### Supplied information
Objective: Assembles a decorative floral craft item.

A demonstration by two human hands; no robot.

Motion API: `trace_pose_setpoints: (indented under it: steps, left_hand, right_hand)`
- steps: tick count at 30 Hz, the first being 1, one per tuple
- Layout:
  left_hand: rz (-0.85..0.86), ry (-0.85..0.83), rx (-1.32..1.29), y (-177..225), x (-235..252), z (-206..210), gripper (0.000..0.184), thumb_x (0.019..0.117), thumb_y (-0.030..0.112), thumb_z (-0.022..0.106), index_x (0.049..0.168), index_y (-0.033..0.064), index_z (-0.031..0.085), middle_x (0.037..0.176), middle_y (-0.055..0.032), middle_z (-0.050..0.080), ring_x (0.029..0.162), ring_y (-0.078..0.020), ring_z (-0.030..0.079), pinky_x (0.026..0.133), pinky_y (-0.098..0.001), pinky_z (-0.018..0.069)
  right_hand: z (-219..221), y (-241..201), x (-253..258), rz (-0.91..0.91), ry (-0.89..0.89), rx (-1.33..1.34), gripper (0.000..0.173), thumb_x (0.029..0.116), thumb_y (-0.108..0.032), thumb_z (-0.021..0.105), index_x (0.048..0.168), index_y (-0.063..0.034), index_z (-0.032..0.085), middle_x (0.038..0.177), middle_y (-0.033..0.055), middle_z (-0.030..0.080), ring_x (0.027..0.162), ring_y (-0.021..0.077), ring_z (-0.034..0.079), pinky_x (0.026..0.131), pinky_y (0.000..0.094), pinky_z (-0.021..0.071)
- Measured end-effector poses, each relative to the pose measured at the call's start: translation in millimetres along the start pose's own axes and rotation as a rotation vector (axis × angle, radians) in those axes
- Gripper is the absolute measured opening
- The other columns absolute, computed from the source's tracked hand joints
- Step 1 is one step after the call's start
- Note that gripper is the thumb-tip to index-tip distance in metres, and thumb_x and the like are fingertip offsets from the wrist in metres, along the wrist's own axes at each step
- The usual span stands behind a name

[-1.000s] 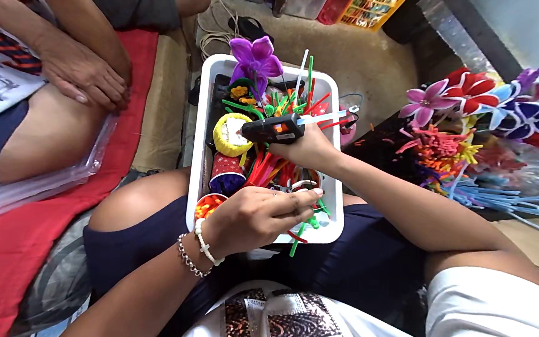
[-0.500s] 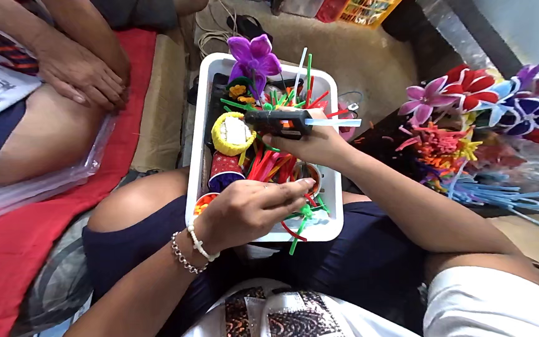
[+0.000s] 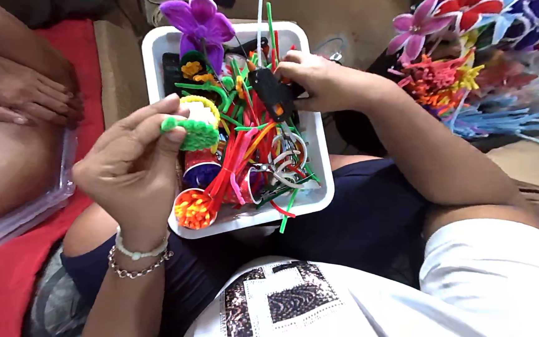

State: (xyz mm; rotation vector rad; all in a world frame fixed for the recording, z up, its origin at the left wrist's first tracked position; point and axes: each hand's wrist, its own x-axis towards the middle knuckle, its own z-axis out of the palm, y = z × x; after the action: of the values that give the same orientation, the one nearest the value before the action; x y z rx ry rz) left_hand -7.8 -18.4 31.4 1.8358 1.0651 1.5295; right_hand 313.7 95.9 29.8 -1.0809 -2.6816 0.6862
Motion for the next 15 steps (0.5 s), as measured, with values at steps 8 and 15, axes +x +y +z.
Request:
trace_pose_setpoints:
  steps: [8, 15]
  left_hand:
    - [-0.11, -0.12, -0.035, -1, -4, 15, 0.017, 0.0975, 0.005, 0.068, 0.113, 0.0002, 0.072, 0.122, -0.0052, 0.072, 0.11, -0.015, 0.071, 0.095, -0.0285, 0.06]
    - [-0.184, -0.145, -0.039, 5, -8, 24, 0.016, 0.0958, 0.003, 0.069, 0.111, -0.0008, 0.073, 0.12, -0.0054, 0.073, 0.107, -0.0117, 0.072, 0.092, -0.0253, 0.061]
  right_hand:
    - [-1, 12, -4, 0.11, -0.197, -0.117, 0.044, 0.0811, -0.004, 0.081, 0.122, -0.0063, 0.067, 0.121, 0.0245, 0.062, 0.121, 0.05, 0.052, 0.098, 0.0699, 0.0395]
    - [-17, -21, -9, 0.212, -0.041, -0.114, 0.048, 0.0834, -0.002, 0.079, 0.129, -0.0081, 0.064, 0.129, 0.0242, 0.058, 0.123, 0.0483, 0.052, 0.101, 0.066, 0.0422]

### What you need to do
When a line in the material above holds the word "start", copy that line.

### Problem solution
- Measured end-effector poses, each relative to the pose measured at the call's start: translation in millimetres along the start pose's own axes and rotation as a rotation vector (axis × angle, radians) in those axes
- Step 1 is one step after the call's start

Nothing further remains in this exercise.